The subject device of this submission is Prontosan® Wound Irrigation Solution indicated for over-the-counter use. Prontosan Wound Irrigation Solution is currently cleared in a prescription use only version. Prontosan Wound Irrigation Solution is a clear, colorless and nearly odorless liquid intended for the management of wounds. The mechanical action of fluid moving across the wound provides the mechanism of action and aids in the removal of foreign material such as dirt and debris. The subject device is offered in 40 ml ampoules and 350 ml squeeze bottles with screw caps. The solution contains polyhexanide, a preservative that inhibits microbial growth within the product.

Here's an analysis of the provided text regarding the acceptance criteria and study for the Prontosan® Wound Irrigation Solution:

1. Table of Acceptance Criteria and Reported Device Performance:

2. Sample Size Used for the Test Set and Data Provenance:

The document describes an Antimicrobial Effectiveness Testing study.

• Test Set Organisms: The study used a standard panel of Gram-positive and Gram-negative bacteria, and fungi.
  • Bacteria: Staphylococcus aureus, Pseudomonas aeruginosa, Escherichia coli, methicillin-resistant Staphylococcus aureus, Vancomycin-resistant enterococcus, Serratia marcescens, Acinetobacter baumannii, Proteus mirabilis, Staphylococcus epidermidis, Enterococcus faecalis, Enterobacter cloacae.
  • Fungi: Candida albicans, Aspergillus brasilienis (niger).
• Data Provenance: Not explicitly stated, but it's an in-vitro laboratory test conducted according to USP standards. This is generally considered a controlled laboratory environment rather than patient data from a specific country, and it's a prospective test designed to evaluate the product's preservative efficacy.

3. Number of Experts Used to Establish the Ground Truth for the Test Set and Their Qualifications:

Not applicable. The study is a laboratory-based antimicrobial effectiveness test, not one requiring expert human interpretation of medical images or clinical outcomes.
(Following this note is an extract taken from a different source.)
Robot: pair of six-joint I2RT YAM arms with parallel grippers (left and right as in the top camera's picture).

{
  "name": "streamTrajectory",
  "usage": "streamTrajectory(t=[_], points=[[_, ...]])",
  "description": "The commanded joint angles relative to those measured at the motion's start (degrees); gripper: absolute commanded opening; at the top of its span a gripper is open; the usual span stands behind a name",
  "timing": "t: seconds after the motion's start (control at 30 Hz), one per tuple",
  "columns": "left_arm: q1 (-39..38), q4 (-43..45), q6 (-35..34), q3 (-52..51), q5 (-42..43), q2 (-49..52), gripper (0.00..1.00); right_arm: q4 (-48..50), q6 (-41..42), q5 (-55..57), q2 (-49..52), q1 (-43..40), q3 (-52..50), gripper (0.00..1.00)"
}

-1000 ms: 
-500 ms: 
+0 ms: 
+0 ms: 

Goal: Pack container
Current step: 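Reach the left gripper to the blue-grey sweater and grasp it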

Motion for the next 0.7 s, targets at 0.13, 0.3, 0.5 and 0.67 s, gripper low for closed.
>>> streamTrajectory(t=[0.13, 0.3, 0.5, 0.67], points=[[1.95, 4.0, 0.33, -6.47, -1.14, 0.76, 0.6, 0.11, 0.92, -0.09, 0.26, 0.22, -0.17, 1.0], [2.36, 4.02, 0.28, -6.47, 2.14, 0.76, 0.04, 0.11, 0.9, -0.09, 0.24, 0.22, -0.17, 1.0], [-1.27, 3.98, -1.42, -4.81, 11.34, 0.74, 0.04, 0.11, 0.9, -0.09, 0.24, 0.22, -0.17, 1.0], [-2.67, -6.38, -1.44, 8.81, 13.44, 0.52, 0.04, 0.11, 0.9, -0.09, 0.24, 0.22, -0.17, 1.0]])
The "ground truth" is defined by the objective measurement of microbial growth inhibition according to USP protocol.

4. Adjudication Method for the Test Set:

Not applicable. This was a laboratory test with objective measurements based on USP methodology, not requiring adjudication of human interpretations.
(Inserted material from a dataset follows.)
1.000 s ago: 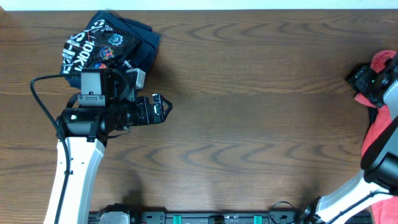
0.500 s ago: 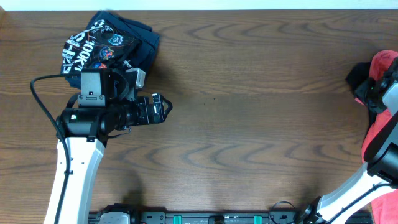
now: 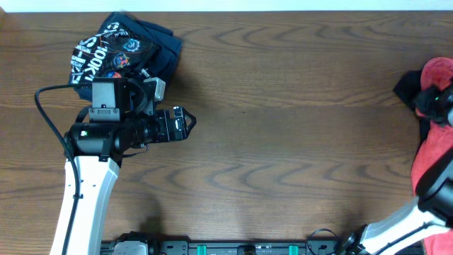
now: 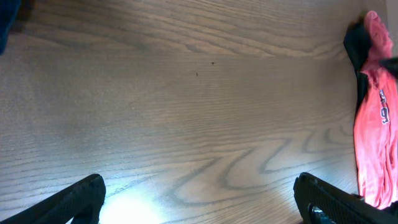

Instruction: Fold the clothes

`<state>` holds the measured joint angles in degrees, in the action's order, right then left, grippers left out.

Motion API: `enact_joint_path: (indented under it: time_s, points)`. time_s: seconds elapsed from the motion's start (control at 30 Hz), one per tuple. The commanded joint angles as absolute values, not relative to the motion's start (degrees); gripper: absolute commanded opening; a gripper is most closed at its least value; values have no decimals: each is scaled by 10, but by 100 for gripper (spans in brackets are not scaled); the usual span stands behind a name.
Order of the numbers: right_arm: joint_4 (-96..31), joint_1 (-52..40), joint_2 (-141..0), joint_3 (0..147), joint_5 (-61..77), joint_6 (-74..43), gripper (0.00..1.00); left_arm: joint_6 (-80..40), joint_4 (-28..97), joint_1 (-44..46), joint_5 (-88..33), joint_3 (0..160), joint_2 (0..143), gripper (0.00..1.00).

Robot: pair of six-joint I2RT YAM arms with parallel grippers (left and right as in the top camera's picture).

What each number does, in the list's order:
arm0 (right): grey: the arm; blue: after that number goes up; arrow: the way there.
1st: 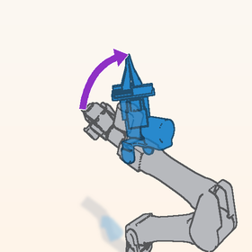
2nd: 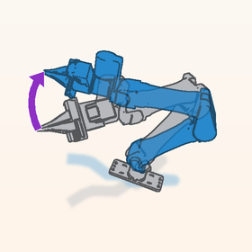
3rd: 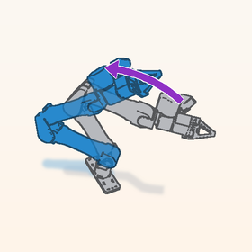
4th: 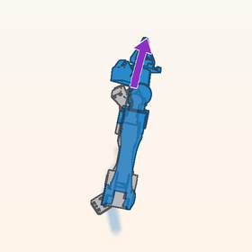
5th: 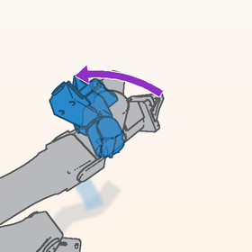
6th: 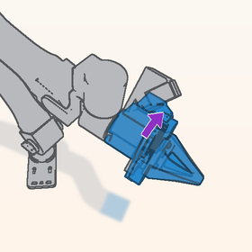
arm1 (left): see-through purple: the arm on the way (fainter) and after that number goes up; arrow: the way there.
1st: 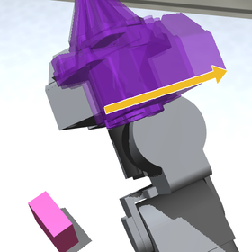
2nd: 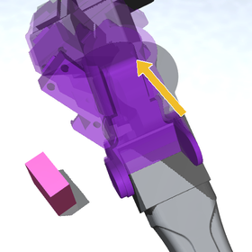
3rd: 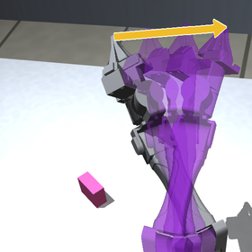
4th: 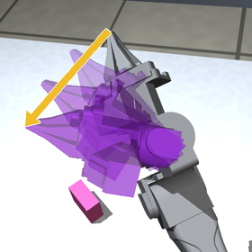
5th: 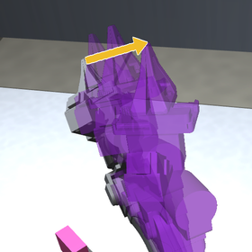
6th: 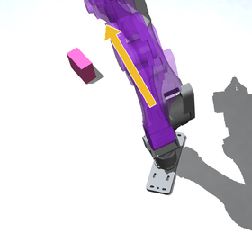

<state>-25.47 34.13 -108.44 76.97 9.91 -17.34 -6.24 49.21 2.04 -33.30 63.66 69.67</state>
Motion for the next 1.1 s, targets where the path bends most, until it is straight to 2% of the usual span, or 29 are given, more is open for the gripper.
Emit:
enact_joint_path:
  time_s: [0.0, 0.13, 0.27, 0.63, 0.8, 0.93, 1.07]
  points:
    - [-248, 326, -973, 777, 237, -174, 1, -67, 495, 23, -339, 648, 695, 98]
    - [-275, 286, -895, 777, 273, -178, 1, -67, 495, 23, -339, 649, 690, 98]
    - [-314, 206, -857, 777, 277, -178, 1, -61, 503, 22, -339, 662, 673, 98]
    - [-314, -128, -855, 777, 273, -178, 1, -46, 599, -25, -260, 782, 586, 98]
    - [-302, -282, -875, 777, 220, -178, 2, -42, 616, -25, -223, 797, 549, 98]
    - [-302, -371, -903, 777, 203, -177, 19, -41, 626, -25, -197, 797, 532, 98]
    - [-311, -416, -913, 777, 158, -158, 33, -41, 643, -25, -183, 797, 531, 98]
5. If a Multi-Reader Multi-Case (MRMC) Comparative Effectiveness Study Was Done:

No, an MRMC comparative effectiveness study was not done. This submission is for a wound irrigation solution, not for an AI-powered diagnostic or interpretive device.
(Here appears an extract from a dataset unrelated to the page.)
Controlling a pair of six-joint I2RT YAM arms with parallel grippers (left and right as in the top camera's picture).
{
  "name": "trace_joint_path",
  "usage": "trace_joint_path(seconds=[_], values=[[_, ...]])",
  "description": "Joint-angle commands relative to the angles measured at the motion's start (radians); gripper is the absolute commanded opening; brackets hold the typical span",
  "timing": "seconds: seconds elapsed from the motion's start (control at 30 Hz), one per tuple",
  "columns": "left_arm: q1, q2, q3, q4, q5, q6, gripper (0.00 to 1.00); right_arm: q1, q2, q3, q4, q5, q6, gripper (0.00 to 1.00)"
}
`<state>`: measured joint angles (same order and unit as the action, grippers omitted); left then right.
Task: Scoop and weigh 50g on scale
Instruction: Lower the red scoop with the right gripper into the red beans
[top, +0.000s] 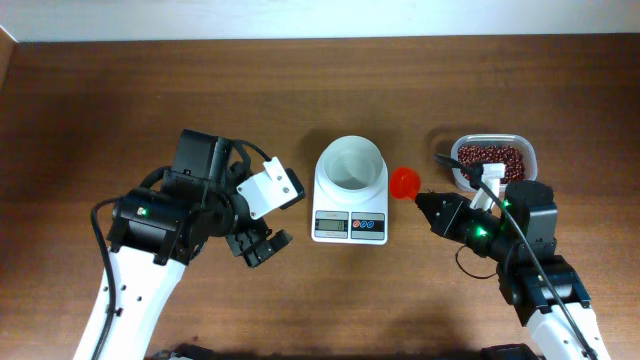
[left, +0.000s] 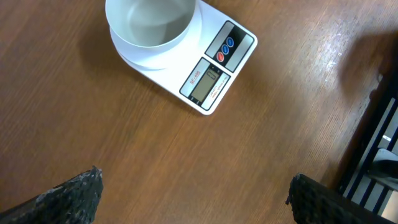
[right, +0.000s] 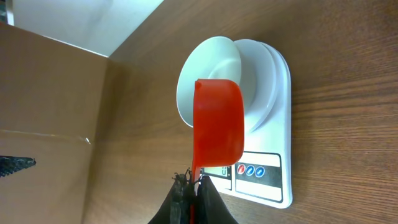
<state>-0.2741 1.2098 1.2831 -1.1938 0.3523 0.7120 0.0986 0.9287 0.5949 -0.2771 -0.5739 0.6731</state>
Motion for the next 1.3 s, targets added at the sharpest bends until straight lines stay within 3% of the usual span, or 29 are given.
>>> trace_joint_path(seconds=[0.0, 0.1, 0.83, 1.07, 1.27], values=[[0.005, -0.009, 0.014, -0.005, 0.014, 0.016, 0.99, -0.008, 0.0, 0.019, -0.014, 0.006, -0.062, 0.04], [0.005, -0.009, 0.014, -0.005, 0.014, 0.016, 0.99, -0.008, 0.0, 0.019, -0.061, 0.01, -0.118, 0.04], [0.005, -0.009, 0.014, 0.01, 0.014, 0.016, 0.99, -0.008, 0.0, 0.042, -0.1, 0.061, -0.158, 0.04], [0.005, -0.009, 0.014, 0.01, 0.014, 0.016, 0.99, -0.008, 0.026, 0.264, -0.378, 0.221, -0.328, 0.04], [0.005, -0.009, 0.014, 0.01, 0.014, 0.016, 0.99, -0.008, 0.132, 0.472, -0.639, 0.416, -0.391, 0.04]])
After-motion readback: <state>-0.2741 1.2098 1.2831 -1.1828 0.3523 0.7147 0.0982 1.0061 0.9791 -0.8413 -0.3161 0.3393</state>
6. If a Standalone (i.e., algorithm only without human-in-the-loop performance) Was Done:

No. This concept is not applicable to a wound irrigation solution. The "performance" here refers to the chemical and preservative efficacy of the solution itself, not an algorithm.

7. The Type of Ground Truth Used:

The ground truth used was objective laboratory measurements based on a validated standard (USP ) for antimicrobial effectiveness. This involves inoculating the product with specific microorganisms and observing their growth or inhibition over time, rather than expert consensus, pathology, or outcomes data in a clinical setting.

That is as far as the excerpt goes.